State ex rel Wolfe v. Falley

Decision Date19 October 1900
Citation83 N.W. 860,9 N.D. 450
CourtNorth Dakota Supreme Court

Original application for mandamus by the state on the relation of Charles E. Wolfe v. Fred Falley, Secretary of State.

Writ granted.

Peremptory writ issued.

Cochrane & Corliss, for relator.

A public officer charged with the duty of certifying nominations cannot conclusively determine who has been legally nominated so as to entitle his name to be certified. State v. Miller, 39 N.E. 24; Williams v Lewis, 54 P. 339; Shields v. Jacobs, 50 N.W 105; State v. Allen, 62 N.W. 35; State v. Falley, 8 N.D. 90; Baker v. Board, 68 N.W. 752. The secretary is not bound to certify all nominations apparently regular on their face, otherwise there could be, on the official ballot, two or more names purporting to be the candidates of the same party, for the same office, contrary to the spirit and intent of the ballot law. §§ 491, 498, 502, 504, Rev.

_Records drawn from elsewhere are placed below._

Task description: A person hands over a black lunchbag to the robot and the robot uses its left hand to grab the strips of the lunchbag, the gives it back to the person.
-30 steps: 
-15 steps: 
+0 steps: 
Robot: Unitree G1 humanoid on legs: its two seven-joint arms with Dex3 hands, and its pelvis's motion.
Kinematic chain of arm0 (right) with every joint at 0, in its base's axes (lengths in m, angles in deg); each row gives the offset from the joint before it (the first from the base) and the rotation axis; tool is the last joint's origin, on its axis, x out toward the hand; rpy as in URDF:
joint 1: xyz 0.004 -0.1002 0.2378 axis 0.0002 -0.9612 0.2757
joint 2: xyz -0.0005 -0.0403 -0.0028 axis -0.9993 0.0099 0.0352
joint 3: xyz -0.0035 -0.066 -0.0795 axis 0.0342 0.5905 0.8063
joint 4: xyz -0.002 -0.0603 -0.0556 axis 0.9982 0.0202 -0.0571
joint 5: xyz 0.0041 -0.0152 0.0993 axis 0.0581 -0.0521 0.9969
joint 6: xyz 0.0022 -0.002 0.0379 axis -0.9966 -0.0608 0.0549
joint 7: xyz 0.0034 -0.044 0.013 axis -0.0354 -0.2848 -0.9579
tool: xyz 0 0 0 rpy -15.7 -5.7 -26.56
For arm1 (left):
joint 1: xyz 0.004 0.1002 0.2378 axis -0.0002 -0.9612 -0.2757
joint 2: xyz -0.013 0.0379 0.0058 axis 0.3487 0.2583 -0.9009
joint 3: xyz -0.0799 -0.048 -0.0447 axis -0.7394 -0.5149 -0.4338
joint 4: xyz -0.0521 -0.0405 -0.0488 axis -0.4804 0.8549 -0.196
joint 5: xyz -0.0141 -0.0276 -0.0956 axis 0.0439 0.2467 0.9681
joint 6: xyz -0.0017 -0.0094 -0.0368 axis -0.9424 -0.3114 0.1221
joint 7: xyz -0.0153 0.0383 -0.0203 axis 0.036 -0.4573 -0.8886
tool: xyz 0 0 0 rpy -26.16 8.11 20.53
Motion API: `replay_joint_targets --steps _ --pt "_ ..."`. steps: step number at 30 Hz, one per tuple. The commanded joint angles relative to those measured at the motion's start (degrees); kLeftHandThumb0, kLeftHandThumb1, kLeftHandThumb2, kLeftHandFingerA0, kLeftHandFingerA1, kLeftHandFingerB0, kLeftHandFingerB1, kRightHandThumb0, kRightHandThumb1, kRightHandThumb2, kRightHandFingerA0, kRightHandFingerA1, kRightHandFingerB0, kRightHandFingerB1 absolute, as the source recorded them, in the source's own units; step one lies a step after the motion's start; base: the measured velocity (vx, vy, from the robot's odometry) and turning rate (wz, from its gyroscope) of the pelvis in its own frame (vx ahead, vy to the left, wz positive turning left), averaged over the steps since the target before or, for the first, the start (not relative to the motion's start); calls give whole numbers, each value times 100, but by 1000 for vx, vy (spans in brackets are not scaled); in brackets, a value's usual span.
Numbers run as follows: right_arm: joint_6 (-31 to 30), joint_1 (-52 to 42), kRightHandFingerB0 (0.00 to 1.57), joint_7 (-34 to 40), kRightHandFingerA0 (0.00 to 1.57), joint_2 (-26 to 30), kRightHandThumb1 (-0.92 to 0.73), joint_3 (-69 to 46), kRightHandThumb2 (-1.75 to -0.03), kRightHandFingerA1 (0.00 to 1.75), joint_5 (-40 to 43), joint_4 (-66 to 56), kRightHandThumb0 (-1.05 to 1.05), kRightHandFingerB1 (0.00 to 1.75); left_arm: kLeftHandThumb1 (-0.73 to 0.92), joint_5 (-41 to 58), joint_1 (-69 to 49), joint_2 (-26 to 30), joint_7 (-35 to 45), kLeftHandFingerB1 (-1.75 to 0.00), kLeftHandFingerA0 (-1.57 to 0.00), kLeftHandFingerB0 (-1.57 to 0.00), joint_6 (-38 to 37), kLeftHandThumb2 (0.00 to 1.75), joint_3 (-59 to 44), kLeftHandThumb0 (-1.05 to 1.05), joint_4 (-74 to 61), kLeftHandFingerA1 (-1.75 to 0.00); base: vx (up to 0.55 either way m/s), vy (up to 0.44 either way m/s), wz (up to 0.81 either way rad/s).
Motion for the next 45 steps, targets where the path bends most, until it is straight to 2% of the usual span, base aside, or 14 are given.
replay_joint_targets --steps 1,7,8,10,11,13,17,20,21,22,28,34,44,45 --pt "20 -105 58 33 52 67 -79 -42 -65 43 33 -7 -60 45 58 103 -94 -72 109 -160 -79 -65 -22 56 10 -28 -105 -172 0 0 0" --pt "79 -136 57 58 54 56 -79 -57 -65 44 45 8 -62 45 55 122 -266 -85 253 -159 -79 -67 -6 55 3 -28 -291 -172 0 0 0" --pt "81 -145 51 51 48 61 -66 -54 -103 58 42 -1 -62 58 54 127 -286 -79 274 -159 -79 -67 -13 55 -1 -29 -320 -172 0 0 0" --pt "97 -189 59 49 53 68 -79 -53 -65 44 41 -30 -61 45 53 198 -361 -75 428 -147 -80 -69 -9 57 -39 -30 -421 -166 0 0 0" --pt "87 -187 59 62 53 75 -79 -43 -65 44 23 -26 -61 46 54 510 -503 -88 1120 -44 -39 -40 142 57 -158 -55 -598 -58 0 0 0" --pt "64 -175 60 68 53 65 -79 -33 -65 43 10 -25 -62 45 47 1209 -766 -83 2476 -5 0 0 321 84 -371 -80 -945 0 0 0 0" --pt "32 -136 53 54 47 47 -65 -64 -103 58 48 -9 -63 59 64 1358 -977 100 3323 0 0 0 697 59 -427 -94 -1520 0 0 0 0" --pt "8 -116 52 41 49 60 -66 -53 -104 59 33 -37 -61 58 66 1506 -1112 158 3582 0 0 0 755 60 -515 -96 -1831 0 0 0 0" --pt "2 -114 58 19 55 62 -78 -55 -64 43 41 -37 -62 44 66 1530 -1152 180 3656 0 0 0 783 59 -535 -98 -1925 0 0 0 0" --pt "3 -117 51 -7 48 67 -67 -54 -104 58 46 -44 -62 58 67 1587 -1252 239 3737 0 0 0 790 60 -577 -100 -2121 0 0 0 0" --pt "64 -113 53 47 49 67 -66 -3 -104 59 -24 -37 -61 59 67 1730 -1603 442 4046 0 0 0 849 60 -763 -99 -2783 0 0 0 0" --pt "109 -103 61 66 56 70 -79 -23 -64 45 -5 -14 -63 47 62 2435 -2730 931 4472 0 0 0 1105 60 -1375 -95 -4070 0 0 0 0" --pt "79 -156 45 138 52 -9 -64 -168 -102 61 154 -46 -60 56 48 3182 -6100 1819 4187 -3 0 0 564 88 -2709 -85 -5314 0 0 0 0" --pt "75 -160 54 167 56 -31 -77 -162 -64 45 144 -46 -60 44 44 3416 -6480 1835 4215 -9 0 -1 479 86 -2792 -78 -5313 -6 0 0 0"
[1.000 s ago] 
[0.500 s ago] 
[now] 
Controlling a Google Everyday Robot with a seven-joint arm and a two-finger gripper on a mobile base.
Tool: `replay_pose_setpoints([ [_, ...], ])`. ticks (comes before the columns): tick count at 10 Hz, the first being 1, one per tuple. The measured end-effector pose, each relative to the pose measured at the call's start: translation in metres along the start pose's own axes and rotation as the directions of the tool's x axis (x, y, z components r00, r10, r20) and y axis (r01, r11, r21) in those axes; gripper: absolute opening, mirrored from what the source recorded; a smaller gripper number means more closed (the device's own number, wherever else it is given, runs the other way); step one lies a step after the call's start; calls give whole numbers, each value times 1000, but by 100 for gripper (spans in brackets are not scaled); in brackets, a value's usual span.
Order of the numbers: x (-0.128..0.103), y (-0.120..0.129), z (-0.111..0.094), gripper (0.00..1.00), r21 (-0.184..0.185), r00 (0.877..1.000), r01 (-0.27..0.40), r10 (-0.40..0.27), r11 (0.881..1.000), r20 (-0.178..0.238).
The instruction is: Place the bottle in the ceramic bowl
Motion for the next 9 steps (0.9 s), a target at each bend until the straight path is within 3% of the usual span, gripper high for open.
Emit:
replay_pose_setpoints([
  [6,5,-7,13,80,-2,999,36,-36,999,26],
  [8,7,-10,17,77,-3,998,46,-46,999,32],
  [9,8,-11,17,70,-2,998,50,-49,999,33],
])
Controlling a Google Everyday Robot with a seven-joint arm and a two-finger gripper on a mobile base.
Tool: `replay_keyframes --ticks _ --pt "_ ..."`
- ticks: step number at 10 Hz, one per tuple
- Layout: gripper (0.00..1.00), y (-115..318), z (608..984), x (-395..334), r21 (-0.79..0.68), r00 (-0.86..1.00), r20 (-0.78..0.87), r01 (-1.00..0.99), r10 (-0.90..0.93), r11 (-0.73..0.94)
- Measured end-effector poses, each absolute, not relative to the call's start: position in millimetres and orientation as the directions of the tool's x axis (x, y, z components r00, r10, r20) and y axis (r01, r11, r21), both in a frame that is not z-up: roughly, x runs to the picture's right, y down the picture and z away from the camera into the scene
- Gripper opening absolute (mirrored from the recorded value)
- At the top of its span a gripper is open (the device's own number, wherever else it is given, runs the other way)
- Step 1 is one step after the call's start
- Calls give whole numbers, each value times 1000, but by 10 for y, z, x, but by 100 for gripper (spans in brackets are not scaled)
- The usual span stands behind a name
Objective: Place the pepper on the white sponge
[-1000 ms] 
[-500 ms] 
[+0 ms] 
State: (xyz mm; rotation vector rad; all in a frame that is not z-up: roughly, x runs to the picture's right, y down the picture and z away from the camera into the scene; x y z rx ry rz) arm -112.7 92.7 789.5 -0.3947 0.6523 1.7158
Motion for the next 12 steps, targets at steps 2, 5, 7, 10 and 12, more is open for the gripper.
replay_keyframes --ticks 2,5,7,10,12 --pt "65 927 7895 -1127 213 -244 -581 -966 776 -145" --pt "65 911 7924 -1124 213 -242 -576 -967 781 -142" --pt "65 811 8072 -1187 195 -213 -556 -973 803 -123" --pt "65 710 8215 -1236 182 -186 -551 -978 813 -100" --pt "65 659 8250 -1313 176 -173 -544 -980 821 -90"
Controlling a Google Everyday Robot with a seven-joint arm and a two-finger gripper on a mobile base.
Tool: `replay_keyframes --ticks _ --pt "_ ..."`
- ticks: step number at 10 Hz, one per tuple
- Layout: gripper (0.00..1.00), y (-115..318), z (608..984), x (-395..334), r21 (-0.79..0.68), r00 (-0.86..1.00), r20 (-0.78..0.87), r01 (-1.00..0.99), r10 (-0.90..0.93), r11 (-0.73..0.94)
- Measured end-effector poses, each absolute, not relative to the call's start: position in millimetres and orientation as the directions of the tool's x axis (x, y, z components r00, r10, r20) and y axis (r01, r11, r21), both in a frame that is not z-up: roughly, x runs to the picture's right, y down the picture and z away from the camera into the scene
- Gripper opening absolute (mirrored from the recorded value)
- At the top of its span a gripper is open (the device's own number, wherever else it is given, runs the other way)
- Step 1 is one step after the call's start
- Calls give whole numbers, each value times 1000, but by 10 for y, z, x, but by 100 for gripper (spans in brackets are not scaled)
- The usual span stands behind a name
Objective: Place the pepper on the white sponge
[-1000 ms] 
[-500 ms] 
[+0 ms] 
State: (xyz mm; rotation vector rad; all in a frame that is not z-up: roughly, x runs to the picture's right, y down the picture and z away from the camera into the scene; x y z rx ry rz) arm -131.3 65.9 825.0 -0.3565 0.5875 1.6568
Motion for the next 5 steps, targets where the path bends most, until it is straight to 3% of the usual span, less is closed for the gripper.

Codes; State v. Weir, 31 P. 417; Baker v. Board, 68 N.W. 752; State v. Allen, 62 N.W. 35; Phelps v. Piper, 67 N.W. 755; State v. Piper, 69 N.W. 373. The court may inquire on mandamus as to which of the two rival candidates is lawfully nominated by the party. McDonald v. Hinton, 46 P. 870; State v. Tucker, 46 P. 530; State v. Johnson, 46 P. 533. Unless a candidate has been regularly nominated by a party convention the law requires his name to be placed in nomination by petition, § 501, Rev. Codes, and no person who goes on the ballot by petition can select a party designation already in use by an existing political party. State v. Rotwitt, 46 P. 370; Atkeson v. Lay, 22 S.W. 481; Philips v. Curtis, 38 P. 405; McCoach v. Whipple, 51 P. 164. Therefore, if the court cannot, on mandamus, inquire into the question of fact as to who is the lawful nominee of the party, the whole policy of the law may be subverted.

John F. Philbrick, Assistant Attorney General, for defendant.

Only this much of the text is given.